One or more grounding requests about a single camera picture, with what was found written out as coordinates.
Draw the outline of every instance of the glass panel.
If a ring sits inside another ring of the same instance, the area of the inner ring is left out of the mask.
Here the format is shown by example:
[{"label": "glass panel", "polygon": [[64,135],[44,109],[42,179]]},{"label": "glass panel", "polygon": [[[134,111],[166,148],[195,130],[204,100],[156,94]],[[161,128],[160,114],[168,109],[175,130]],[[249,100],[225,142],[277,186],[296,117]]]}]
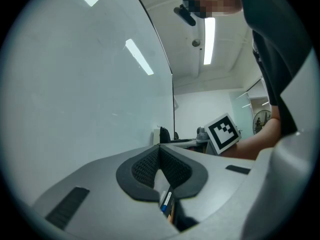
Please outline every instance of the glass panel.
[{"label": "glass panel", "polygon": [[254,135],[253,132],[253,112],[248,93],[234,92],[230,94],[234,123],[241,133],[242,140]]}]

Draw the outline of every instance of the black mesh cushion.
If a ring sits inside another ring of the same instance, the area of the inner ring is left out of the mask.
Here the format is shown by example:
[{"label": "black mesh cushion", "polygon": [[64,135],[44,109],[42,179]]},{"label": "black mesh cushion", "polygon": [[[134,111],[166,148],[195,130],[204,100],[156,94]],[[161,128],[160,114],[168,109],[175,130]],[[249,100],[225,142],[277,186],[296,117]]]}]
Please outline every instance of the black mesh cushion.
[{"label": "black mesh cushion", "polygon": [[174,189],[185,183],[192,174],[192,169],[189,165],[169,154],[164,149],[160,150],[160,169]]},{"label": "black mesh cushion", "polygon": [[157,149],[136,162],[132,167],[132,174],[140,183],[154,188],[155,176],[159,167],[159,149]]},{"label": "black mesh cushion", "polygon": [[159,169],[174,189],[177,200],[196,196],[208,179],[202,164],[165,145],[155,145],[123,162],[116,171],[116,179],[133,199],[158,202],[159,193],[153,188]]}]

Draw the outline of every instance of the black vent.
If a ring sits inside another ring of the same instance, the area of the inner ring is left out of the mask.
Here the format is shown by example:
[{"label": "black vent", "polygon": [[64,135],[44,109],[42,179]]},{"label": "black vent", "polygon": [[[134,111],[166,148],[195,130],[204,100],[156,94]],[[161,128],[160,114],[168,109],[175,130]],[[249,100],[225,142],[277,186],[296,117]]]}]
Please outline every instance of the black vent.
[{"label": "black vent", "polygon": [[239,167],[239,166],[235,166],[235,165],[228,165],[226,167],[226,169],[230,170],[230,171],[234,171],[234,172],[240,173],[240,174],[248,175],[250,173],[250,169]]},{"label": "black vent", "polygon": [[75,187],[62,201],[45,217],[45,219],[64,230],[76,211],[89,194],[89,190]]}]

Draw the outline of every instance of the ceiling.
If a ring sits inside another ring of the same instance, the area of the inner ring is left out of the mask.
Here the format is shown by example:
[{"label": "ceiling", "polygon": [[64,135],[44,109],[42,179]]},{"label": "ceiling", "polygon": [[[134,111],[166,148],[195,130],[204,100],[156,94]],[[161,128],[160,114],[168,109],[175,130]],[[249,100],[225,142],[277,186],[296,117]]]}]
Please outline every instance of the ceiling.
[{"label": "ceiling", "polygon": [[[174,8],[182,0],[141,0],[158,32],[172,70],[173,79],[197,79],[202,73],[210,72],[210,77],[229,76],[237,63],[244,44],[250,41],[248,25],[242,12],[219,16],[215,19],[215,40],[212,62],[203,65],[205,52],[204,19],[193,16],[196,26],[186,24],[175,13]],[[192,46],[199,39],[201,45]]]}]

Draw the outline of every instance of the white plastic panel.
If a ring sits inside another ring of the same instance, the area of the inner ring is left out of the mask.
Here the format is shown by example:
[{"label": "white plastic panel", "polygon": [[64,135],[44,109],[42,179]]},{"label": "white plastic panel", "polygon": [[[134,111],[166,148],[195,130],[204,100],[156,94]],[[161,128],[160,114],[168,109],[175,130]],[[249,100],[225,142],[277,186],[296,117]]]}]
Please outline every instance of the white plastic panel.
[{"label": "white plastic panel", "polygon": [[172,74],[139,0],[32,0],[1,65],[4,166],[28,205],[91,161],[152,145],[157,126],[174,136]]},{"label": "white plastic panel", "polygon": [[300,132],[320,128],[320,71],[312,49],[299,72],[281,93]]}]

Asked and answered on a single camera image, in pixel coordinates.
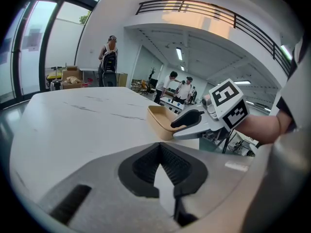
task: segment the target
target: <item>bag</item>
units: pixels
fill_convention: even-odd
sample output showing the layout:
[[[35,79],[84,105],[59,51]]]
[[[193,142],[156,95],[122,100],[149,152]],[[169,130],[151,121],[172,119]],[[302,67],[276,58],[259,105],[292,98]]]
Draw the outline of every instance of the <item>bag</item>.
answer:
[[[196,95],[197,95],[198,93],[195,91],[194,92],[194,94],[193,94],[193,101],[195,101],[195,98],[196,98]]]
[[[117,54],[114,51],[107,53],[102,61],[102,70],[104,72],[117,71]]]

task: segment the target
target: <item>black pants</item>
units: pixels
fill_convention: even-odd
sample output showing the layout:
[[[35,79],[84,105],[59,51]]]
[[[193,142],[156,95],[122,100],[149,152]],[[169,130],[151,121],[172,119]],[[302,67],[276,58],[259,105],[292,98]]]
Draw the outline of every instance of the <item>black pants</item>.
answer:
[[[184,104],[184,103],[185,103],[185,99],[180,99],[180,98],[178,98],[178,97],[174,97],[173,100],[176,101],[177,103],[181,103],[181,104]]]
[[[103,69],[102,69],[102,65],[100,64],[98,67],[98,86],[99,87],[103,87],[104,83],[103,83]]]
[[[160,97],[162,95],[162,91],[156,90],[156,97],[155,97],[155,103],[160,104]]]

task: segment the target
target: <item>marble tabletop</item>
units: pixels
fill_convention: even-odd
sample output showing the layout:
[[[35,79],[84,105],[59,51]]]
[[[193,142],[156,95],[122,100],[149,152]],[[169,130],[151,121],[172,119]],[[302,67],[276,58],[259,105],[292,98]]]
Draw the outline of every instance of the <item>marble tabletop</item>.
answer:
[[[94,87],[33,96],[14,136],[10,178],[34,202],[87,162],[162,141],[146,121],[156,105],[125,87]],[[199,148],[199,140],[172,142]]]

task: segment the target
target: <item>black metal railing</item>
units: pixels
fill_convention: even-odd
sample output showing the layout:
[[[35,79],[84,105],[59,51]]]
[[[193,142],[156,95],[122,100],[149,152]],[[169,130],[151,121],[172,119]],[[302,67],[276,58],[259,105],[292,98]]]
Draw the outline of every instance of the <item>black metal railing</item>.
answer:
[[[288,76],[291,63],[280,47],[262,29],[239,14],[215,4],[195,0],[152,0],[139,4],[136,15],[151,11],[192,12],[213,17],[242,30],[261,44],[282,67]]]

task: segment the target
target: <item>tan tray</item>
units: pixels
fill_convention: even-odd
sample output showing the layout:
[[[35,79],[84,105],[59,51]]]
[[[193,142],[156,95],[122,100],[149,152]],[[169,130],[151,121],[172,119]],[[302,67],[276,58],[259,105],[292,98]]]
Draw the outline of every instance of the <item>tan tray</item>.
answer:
********************
» Exercise details:
Filter the entries down to the lines that hold "metal". Copy those lines.

» Result:
target: <item>black metal railing</item>
Draw the outline of every instance of the <item>black metal railing</item>.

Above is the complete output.